Troubleshooting the provisioning

  • by Patrick Ogenstad
  • April 25, 2018

While things often feel better if you’re always positive and believe that things will work, in reality, it’s better to plan for failure. There are several things which can break down or go wrong in a ZTP solution.

Bricking the device

Ok, bricking is perhaps taking it too far, but what you want to avoid is saving an invalid configuration to flash making the device inaccessible. Once someone on site is forced to console into the device you end up wasting time. Up until now, we haven’t saved any of the configurations on any of the provisioned devices. What you want to avoid is applying the configuration to the wrong device and shutting down interfaces which you need, or assigning incorrect IP subnets.

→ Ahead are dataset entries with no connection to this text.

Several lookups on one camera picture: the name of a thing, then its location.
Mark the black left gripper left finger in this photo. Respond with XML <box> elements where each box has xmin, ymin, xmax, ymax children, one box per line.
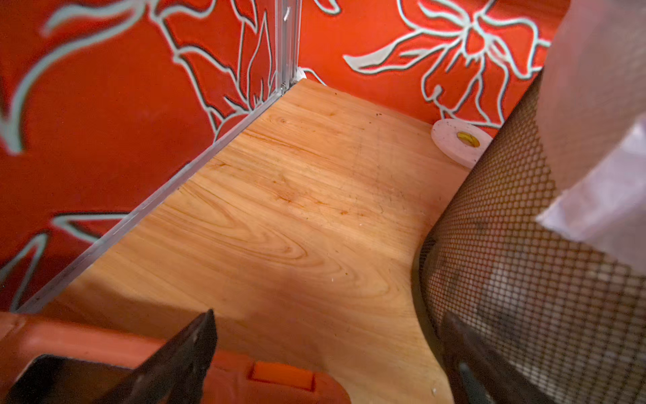
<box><xmin>95</xmin><ymin>309</ymin><xmax>218</xmax><ymax>403</ymax></box>

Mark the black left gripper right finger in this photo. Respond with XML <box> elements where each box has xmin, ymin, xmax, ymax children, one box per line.
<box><xmin>440</xmin><ymin>312</ymin><xmax>553</xmax><ymax>403</ymax></box>

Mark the black mesh trash bin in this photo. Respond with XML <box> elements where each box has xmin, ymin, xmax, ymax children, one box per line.
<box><xmin>411</xmin><ymin>81</ymin><xmax>645</xmax><ymax>403</ymax></box>

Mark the orange plastic tool case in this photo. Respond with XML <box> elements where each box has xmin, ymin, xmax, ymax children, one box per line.
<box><xmin>1</xmin><ymin>311</ymin><xmax>350</xmax><ymax>403</ymax></box>

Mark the white tape roll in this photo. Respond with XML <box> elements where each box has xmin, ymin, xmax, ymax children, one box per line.
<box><xmin>432</xmin><ymin>119</ymin><xmax>493</xmax><ymax>169</ymax></box>

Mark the pink trash bag liner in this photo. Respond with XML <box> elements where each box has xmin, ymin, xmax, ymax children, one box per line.
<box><xmin>537</xmin><ymin>1</ymin><xmax>645</xmax><ymax>275</ymax></box>

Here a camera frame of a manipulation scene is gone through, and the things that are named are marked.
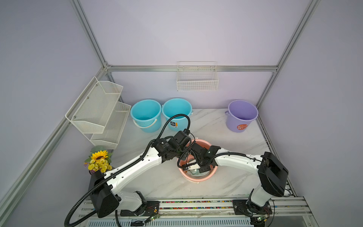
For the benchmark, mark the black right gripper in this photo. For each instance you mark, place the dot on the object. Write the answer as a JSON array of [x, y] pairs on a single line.
[[203, 169]]

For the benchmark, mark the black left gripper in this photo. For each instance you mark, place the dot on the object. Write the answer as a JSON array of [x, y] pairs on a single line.
[[185, 163]]

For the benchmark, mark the mint green microfibre cloth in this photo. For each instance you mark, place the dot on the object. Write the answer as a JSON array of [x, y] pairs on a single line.
[[195, 173]]

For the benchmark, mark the pink plastic bucket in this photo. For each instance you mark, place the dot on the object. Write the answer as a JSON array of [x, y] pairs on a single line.
[[208, 174]]

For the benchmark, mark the teal bucket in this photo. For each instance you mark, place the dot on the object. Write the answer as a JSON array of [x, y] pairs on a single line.
[[176, 106]]

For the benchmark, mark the teal bucket being wiped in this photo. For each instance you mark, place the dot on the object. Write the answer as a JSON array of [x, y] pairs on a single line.
[[146, 115]]

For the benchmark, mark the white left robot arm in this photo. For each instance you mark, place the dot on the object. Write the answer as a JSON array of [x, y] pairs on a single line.
[[106, 188]]

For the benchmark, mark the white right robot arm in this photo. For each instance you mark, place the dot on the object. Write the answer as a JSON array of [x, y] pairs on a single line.
[[271, 172]]

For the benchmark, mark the purple plastic bucket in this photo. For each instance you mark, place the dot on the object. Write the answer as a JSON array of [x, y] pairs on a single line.
[[240, 115]]

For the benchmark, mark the sunflower bouquet in vase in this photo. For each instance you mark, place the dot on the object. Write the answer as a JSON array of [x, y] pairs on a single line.
[[99, 159]]

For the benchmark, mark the white two-tier mesh shelf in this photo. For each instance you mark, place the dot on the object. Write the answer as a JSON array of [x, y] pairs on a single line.
[[99, 114]]

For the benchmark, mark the white wire wall basket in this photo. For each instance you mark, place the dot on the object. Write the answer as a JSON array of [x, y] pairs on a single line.
[[197, 76]]

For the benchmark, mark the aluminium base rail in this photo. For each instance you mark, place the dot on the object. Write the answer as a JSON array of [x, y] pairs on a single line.
[[218, 212]]

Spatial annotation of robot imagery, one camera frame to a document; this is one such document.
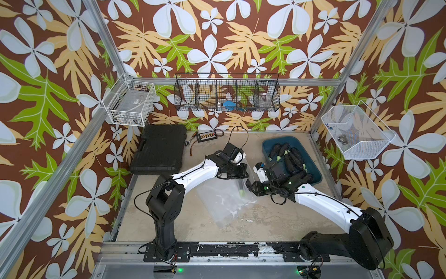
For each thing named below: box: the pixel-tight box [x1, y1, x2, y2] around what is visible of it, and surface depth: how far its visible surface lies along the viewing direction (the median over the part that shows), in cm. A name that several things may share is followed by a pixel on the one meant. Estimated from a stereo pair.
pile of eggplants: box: [268, 142, 307, 174], surface depth 106 cm
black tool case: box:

Try to validate as much as possible after the device has received its initial configuration before writing the changes to disk.

During development

As you are creating the ZTP app make sure keep an eye on the output from the TFTP server and the RQ worker. If there’s something wrong in the code these are the places where you will be able to get a clear idea of what’s wrong.

Test things in small components. You don’t have to wait for your devices to boot up to see which configuration is sent from the TFTP server, it’s faster to test the TFTP server locally and request a file.

tftp 127.0.0.1
get og-sw-01__fa0_7.cfg

Timeouts and the inventory

In this tutorial we’ve been using a very simple inventory which loads almost instantly. If your inventory is hidden behind a web API and the TFTP server needs to collect data from that prior to serving a configuration file to the client it might take too much time, allowing for the TFTP request to timeout. It would be fully possible to move this around and auto-generate the configuration files from the inventory so that the TFTP server instead just reads static files that you have already created.

Test in a lab first

Even though everything should work and looks easy, make sure you test this in a lab environment first. Unfortunately, the behavior of devices can differ between versions and platforms. It’s much easier to know what to expect if you’ve tried a test provisioning first before sending out devices and having to console them through the laptop of an installation technician.